Although the data below contains pictures, please reproduce only its words, exactly.

[Recorded data]
□ □ □ □ □
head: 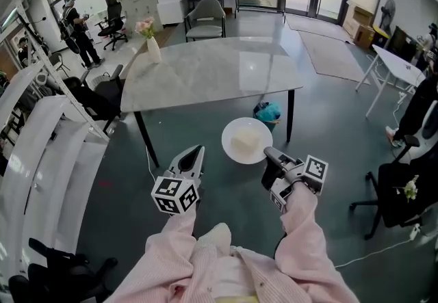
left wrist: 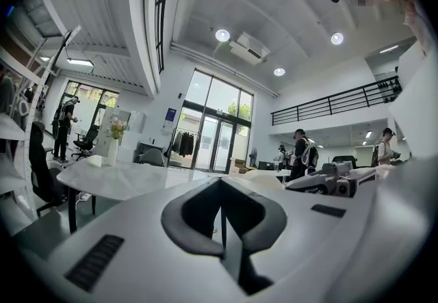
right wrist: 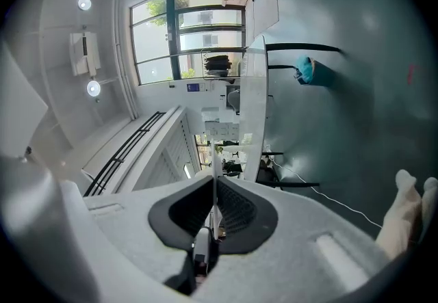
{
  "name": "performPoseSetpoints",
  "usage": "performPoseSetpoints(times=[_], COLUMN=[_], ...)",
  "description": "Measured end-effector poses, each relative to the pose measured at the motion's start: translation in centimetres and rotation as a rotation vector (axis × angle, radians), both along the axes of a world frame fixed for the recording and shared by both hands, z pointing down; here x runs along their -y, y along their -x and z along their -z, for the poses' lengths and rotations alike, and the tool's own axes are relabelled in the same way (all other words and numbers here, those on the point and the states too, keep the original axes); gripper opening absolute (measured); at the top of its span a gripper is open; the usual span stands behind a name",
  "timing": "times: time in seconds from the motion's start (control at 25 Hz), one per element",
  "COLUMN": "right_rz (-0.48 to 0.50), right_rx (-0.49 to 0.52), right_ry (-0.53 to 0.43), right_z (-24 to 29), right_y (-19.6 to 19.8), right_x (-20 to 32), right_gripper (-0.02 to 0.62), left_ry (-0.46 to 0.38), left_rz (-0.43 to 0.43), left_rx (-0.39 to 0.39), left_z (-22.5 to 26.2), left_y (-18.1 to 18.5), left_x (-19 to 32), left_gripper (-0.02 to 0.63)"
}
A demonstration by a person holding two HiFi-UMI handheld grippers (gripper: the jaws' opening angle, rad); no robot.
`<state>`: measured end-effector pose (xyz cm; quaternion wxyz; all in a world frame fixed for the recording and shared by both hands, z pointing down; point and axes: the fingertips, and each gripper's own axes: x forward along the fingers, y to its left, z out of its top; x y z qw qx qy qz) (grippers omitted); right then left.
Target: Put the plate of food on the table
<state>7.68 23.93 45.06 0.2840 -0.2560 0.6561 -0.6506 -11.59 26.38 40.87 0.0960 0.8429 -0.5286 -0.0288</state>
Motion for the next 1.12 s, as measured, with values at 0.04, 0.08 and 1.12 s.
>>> performPoseSetpoints(times=[0.04, 0.08, 1.12], right_rz=[-0.002, -0.003, -0.098], right_rx=[0.000, 0.000, 0.023], right_ry=[0.002, 0.002, -0.013], right_z=[-0.2, -0.3, -1.0], right_y=[-0.1, -0.2, 0.8], right_x=[0.4, 0.9, 26.3], right_gripper=[0.018, 0.018, 0.020], left_ry=[0.001, 0.002, 0.043], left_rz=[-0.001, -0.003, -0.135], left_rx=[0.001, 0.001, -0.017], left_z=[-0.1, -0.3, -1.2], left_y=[-0.1, -0.1, -0.7], left_x=[0.4, 0.9, 29.8], left_gripper=[-0.005, -0.005, -0.005])
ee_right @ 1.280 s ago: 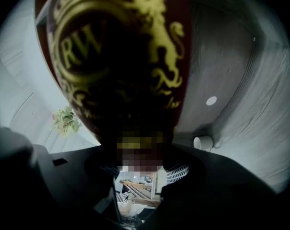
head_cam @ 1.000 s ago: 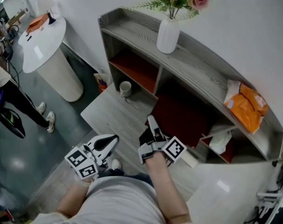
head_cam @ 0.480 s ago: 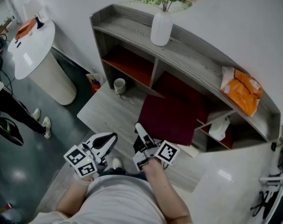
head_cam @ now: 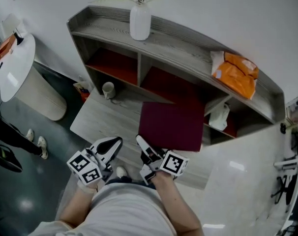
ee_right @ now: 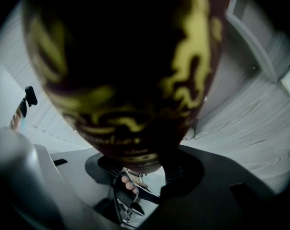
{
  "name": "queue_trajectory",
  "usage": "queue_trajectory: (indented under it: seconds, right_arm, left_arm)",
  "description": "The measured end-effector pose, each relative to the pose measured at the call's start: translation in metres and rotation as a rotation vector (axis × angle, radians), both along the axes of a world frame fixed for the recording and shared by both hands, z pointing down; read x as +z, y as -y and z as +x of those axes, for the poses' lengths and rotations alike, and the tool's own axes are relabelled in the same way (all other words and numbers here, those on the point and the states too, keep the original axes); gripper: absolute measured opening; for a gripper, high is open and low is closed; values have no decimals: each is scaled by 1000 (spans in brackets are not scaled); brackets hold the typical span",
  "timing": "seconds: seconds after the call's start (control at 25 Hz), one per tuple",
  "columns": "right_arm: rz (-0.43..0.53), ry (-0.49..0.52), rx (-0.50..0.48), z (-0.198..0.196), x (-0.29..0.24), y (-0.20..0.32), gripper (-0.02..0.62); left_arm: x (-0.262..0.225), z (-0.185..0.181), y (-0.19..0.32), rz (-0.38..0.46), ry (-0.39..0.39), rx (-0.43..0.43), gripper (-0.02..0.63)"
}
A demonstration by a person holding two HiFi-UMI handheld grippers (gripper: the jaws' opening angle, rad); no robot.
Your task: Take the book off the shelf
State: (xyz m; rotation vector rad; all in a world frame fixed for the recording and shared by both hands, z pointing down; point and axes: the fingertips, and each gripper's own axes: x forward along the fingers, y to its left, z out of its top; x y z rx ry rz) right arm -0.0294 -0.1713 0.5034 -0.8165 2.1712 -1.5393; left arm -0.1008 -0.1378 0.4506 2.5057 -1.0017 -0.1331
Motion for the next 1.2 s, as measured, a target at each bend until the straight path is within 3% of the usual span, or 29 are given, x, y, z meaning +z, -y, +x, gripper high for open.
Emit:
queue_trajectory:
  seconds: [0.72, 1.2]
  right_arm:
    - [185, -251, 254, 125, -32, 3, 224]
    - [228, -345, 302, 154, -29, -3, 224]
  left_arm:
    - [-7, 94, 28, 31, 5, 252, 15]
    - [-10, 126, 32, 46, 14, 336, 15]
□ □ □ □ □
## Output for this task:
head: 
left wrist: 
right wrist: 
{
  "name": "performPoseSetpoints",
  "usage": "performPoseSetpoints(times=[_], COLUMN=[_], ...)",
  "description": "Measured end-effector poses, each relative to the pose measured at the motion's start: translation in centimetres and rotation as a rotation vector (axis × angle, radians), both along the axes of a world frame fixed for the recording and shared by both hands, z pointing down; here x runs along their -y, y along their -x and z along their -z, for the poses' lengths and rotations alike, and the tool's own axes are relabelled in the same way (all other words and numbers here, those on the point and the states too, keep the original axes); gripper opening absolute (measured); at the top of its span a gripper is open; the usual span stands behind a name",
  "timing": "times: time in seconds from the motion's start (control at 25 Hz), one per element",
  "COLUMN": "right_rz (-0.48 to 0.50), right_rx (-0.49 to 0.52), right_ry (-0.53 to 0.43), right_z (-24 to 29), right_y (-19.6 to 19.8), right_x (-20 to 32), right_gripper (-0.02 to 0.62), left_ry (-0.46 to 0.38), left_rz (-0.43 to 0.43), left_rx (-0.39 to 0.39), left_z (-22.5 to 26.2), left_y (-18.1 to 18.5), left_x (-19 to 32), left_gripper (-0.02 to 0.63)"
}
A demonstration by a person holding two HiFi-UMI handheld grippers (gripper: the jaws' opening angle, rad); no robot.
`<state>`: measured end-effector pose (xyz cm; quaternion wxyz; all in a world frame fixed for the recording and shared by both hands, z pointing down; point and axes: the fingertips, and each gripper's own axes: x forward along the fingers, y to its left, z out of its top; x y z qw qx qy qz) (grippers omitted); right then left.
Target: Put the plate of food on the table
<state>7.68 23.93 45.06 0.2840 -0.2560 0.6561 -0.6506 -11.59 26.38 40.87 0.0960 0.8429 -0.5286 -0.0288</state>
Motion for the next 1.12 s, as measured, with values at 0.04, 0.08 and 1.12 s.
>>> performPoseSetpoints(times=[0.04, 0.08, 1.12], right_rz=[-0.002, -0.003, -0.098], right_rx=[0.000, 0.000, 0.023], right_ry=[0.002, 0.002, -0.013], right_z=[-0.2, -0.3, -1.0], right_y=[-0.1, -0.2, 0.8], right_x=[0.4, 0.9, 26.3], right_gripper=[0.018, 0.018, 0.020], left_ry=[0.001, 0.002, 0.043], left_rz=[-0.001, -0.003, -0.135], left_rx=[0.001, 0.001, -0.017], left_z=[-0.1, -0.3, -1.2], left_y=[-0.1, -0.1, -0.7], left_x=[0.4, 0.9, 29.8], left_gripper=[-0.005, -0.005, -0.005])
ee_right @ 1.280 s ago: 
head_cam @ 1.000 s ago: 
head_cam @ 0.480 s ago: 
head_cam @ now: 
ee_right @ now: 
{
  "name": "queue_trajectory",
  "usage": "queue_trajectory: (indented under it: seconds, right_arm, left_arm)",
  "description": "The measured end-effector pose, each relative to the pose measured at the call's start: translation in metres and rotation as a rotation vector (axis × angle, radians), both along the axes of a world frame fixed for the recording and shared by both hands, z pointing down; read x as +z, y as -y and z as +x of those axes, for the poses' lengths and rotations alike, and the tool's own axes are relabelled in the same way (all other words and numbers here, those on the point and the states too, keep the original axes); gripper: absolute measured opening; for a gripper, high is open and low is closed; values have no decimals: each is scaled by 1000 (spans in brackets are not scaled); brackets hold the typical span",
  "timing": "seconds: seconds after the call's start (control at 25 Hz), one per tuple",
  "columns": "right_arm: rz (-0.43..0.53), ry (-0.49..0.52), rx (-0.50..0.48), z (-0.198..0.196), x (-0.29..0.24), y (-0.20..0.32), gripper (-0.02..0.62); left_arm: x (-0.262..0.225), z (-0.185..0.181), y (-0.19..0.32), rz (-0.38..0.46), ry (-0.39..0.39), rx (-0.43..0.43), gripper (-0.02..0.63)"
}
A demonstration by a person holding two HiFi-UMI handheld grippers (gripper: the jaws' opening angle, rad); no robot.
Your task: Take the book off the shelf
State: (xyz m; rotation vector rad; all in a world frame fixed for the recording and shared by both hands, z pointing down; point and axes: the fingertips, and each gripper's own axes: x forward along the fingers, y to its left, z out of its top; x y z rx ry rz) right arm -0.0294 -0.1713 0.5034 -0.8165 2.1712 -1.5393; left arm -0.1008 -0.1378 0.4506 2.5057 -1.0017 -0.1331
Motion for the next 1.2 s, as measured, a target at each bend until the straight path is within 3% of the usual span, or 29 are given, x, y, z meaning +z, -y, +x, gripper high for open.
Emit:
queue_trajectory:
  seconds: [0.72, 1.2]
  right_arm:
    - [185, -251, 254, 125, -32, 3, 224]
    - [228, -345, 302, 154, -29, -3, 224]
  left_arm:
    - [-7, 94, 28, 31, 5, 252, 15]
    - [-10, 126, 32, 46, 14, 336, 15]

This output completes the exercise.